_What to do_: All records below must be retyped exactly.
====================
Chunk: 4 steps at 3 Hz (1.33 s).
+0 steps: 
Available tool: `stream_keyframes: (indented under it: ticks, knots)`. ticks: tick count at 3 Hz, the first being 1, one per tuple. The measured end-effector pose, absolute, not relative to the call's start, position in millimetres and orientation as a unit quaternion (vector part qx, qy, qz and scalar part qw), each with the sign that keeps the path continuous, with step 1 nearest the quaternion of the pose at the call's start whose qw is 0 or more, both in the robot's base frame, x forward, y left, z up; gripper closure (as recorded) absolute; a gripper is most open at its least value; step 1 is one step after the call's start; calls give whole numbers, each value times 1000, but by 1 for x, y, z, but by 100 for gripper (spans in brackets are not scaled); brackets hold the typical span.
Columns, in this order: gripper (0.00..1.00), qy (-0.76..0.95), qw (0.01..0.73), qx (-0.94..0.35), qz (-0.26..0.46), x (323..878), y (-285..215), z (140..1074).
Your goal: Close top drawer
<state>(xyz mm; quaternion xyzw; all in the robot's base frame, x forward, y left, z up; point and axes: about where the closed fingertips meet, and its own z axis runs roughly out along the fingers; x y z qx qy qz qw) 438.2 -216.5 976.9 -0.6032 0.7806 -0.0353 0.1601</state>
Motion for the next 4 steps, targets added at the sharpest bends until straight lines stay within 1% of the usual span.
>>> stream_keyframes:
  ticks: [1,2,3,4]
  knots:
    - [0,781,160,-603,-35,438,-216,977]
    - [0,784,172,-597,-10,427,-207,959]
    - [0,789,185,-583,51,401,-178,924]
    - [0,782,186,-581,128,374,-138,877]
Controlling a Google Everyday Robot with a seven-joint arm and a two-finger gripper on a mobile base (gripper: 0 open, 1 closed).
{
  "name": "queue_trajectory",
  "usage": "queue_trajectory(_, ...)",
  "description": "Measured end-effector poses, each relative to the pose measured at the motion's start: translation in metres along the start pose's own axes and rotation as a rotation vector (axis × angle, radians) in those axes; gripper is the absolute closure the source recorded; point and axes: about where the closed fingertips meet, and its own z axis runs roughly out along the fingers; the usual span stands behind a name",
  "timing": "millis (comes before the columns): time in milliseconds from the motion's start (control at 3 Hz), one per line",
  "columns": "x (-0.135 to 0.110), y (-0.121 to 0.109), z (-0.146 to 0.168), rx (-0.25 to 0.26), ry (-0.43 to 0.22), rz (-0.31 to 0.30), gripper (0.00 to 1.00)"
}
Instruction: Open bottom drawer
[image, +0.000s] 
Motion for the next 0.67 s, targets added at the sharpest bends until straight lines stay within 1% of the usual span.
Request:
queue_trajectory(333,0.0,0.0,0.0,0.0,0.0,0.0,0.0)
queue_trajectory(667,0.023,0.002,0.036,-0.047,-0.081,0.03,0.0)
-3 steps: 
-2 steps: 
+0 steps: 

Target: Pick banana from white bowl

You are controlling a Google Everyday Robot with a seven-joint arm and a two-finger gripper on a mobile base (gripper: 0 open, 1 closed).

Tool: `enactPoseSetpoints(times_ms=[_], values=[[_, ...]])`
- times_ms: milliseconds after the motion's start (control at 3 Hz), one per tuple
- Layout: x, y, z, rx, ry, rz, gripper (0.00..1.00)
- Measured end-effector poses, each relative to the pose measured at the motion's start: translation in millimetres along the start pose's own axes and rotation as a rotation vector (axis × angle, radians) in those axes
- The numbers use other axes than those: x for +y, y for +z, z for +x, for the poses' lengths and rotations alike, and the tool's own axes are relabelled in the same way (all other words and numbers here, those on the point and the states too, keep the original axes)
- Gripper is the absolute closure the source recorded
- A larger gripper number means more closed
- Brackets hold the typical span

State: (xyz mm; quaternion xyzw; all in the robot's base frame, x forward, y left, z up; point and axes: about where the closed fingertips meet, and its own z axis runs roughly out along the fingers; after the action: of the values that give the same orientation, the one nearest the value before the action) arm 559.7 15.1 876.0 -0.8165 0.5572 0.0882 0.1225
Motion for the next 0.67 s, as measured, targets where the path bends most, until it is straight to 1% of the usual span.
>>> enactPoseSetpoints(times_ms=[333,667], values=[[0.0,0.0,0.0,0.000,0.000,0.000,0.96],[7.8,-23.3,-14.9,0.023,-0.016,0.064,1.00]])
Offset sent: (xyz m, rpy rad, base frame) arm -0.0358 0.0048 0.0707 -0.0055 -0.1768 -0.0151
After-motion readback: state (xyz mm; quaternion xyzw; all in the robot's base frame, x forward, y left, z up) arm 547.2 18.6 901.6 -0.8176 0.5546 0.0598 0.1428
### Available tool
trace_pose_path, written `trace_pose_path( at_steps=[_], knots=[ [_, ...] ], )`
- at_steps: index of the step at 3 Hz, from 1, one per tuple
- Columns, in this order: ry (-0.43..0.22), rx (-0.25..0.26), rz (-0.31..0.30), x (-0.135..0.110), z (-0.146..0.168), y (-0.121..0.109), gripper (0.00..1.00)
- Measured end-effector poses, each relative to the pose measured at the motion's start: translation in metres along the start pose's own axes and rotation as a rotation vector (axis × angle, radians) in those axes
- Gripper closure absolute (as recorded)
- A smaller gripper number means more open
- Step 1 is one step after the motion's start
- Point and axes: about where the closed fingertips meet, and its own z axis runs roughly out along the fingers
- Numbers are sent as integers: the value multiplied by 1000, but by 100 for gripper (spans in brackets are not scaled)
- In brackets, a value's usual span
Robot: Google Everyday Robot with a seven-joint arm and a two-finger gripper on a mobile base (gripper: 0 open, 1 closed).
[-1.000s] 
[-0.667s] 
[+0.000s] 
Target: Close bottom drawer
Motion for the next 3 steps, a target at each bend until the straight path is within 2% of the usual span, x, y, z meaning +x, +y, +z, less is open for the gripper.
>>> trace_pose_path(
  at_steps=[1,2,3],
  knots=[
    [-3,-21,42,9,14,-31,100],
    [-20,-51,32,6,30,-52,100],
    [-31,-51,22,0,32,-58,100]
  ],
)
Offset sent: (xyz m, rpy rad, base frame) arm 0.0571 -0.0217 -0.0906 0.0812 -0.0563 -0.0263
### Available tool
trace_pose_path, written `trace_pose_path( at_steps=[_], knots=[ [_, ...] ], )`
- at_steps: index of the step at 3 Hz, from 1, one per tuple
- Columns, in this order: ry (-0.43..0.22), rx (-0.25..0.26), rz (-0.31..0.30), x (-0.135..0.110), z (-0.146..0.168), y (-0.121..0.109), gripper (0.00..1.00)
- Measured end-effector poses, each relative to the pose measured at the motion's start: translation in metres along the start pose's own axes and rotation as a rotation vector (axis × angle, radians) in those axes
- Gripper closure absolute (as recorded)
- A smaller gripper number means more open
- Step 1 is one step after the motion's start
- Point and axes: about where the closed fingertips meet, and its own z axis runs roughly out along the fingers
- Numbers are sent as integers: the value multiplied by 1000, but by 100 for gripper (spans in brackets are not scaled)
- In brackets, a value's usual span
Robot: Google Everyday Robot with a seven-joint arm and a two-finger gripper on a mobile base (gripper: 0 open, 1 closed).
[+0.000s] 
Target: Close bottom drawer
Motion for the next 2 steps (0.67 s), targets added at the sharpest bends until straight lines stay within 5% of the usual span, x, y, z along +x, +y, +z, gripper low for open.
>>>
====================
_Written reply_:
Chunk: 4 steps at 3 Hz (1.33 s).
+0 steps: 
Available tool: `stream_keyframes: (indented under it: ticks, knots)`. ticks: tick count at 3 Hz, the first being 1, one per tuple. The measured end-effector pose, absolute, not relative to the call's start, position in millimetres and orientation as a unit quaternion (vector part qx, qy, qz and scalar part qw), each with the sign that keeps the path continuous, with step 1 nearest the quaternion of the pose at the call's start whose qw is 0 or more, both in the robot's base frame, x forward, y left, z up; gripper closure (as recorded) absolute; a gripper is most open at its least value; step 1 is one step after the call's start; calls give whole numbers, each value times 1000, but by 1 for x, y, z, but by 100 for gripper (spans in brackets are not scaled); brackets hold the typical span.
Columns, in this order: gripper (0.00..1.00), qy (-0.76..0.95), qw (0.01..0.73), qx (-0.94..0.35), qz (-0.26..0.46), x (323..878), y (-285..215), z (140..1074).
Your goal: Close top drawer
<state>(xyz mm; quaternion xyzw; all in the robot's base frame, x forward, y left, z up; point and axes: about where the closed fingertips meet, and its own z axis runs roughly out along the fingers; x y z qx qy qz qw) 438.2 -216.5 976.9 -0.6032 0.7806 -0.0353 0.1601</state>
Motion for the next 4 steps, targets added at the sharpest bends until straight lines stay within 1% of the usual span.
>>> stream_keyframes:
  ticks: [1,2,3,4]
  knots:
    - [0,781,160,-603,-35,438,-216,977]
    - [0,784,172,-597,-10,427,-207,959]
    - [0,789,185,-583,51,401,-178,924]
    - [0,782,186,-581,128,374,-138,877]
Controlling a Google Everyday Robot with a seven-joint arm and a two-finger gripper on a mobile base (gripper: 0 open, 1 closed).
{
  "name": "queue_trajectory",
  "usage": "queue_trajectory(_, ...)",
  "description": "Measured end-effector poses, each relative to the pose measured at the motion's start: translation in metres along the start pose's own axes and rotation as a rotation vector (axis × angle, radians) in those axes; gripper is the absolute closure the source recorded; point and axes: about where the closed fingertips meet, and its own z axis runs roughly out along the fingers; the usual span stands behind a name",
  "timing": "millis (comes before the columns): time in milliseconds from the motion's start (control at 3 Hz), one per line",
  "columns": "x (-0.135 to 0.110), y (-0.121 to 0.109), z (-0.146 to 0.168), rx (-0.25 to 0.26), ry (-0.43 to 0.22), rz (-0.31 to 0.30), gripper (0.00 to 1.00)"
}
Instruction: Open bottom drawer
[image, +0.000s] 
Motion for the next 0.67 s, targets added at the sharpest bends until straight lines stay within 1% of the usual span.
Request:
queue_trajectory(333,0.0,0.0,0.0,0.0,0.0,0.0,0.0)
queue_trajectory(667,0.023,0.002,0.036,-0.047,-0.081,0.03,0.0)
-3 steps: 
-2 steps: 
+0 steps: 

Target: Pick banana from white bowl

You are controlling a Google Everyday Robot with a seven-joint arm and a two-finger gripper on a mobile base (gripper: 0 open, 1 closed).

Tool: `enactPoseSetpoints(times_ms=[_], values=[[_, ...]])`
- times_ms: milliseconds after the motion's start (control at 3 Hz), one per tuple
- Layout: x, y, z, rx, ry, rz, gripper (0.00..1.00)
- Measured end-effector poses, each relative to the pose measured at the motion's start: translation in millimetres along the start pose's own axes and rotation as a rotation vector (axis × angle, radians) in those axes
- The numbers use other axes than those: x for +y, y for +z, z for +x, for the poses' lengths and rotations alike, and the tool's own axes are relabelled in the same way (all other words and numbers here, those on the point and the states too, keep the original axes)
- Gripper is the absolute closure the source recorded
- A larger gripper number means more closed
- Brackets hold the typical span

State: (xyz mm; quaternion xyzw; all in the robot's base frame, x forward, y left, z up; point and axes: about where the closed fingertips meet, and its own z axis runs roughly out along the fingers; after the action: of the values that give the same orientation, the one nearest the value before the action) arm 559.7 15.1 876.0 -0.8165 0.5572 0.0882 0.1225
Motion for the next 0.67 s, as measured, targets where the path bends most, until it is straight to 1% of the usual span.
>>> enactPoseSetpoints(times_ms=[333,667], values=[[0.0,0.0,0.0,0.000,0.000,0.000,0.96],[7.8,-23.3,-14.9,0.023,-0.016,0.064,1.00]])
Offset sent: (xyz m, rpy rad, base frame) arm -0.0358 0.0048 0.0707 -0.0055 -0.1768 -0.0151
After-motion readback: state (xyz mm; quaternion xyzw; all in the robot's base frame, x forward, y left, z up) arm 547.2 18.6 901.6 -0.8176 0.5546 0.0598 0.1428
### Available tool
trace_pose_path, written `trace_pose_path( at_steps=[_], knots=[ [_, ...] ], )`
- at_steps: index of the step at 3 Hz, from 1, one per tuple
- Columns, in this order: ry (-0.43..0.22), rx (-0.25..0.26), rz (-0.31..0.30), x (-0.135..0.110), z (-0.146..0.168), y (-0.121..0.109), gripper (0.00..1.00)
- Measured end-effector poses, each relative to the pose measured at the motion's start: translation in metres along the start pose's own axes and rotation as a rotation vector (axis × angle, radians) in those axes
- Gripper closure absolute (as recorded)
- A smaller gripper number means more open
- Step 1 is one step after the motion's start
- Point and axes: about where the closed fingertips meet, and its own z axis runs roughly out along the fingers
- Numbers are sent as integers: the value multiplied by 1000, but by 100 for gripper (spans in brackets are not scaled)
- In brackets, a value's usual span
Robot: Google Everyday Robot with a seven-joint arm and a two-finger gripper on a mobile base (gripper: 0 open, 1 closed).
[-1.000s] 
[-0.667s] 
[+0.000s] 
Target: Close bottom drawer
Motion for the next 3 steps, a target at each bend until the straight path is within 2% of the usual span, x, y, z meaning +x, +y, +z, less is open for the gripper.
>>> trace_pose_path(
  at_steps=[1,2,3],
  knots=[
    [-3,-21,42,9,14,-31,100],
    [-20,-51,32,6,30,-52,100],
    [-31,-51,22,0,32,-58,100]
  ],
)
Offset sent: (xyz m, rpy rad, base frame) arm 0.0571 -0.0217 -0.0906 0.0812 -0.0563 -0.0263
### Available tool
trace_pose_path, written `trace_pose_path( at_steps=[_], knots=[ [_, ...] ], )`
- at_steps: index of the step at 3 Hz, from 1, one per tuple
- Columns, in this order: ry (-0.43..0.22), rx (-0.25..0.26), rz (-0.31..0.30), x (-0.135..0.110), z (-0.146..0.168), y (-0.121..0.109), gripper (0.00..1.00)
- Measured end-effector poses, each relative to the pose measured at the motion's start: translation in metres along the start pose's own axes and rotation as a rotation vector (axis × angle, radians) in those axes
- Gripper closure absolute (as recorded)
- A smaller gripper number means more open
- Step 1 is one step after the motion's start
- Point and axes: about where the closed fingertips meet, and its own z axis runs roughly out along the fingers
- Numbers are sent as integers: the value multiplied by 1000, but by 100 for gripper (spans in brackets are not scaled)
- In brackets, a value's usual span
Robot: Google Everyday Robot with a seven-joint arm and a two-finger gripper on a mobile base (gripper: 0 open, 1 closed).
[+0.000s] 
Target: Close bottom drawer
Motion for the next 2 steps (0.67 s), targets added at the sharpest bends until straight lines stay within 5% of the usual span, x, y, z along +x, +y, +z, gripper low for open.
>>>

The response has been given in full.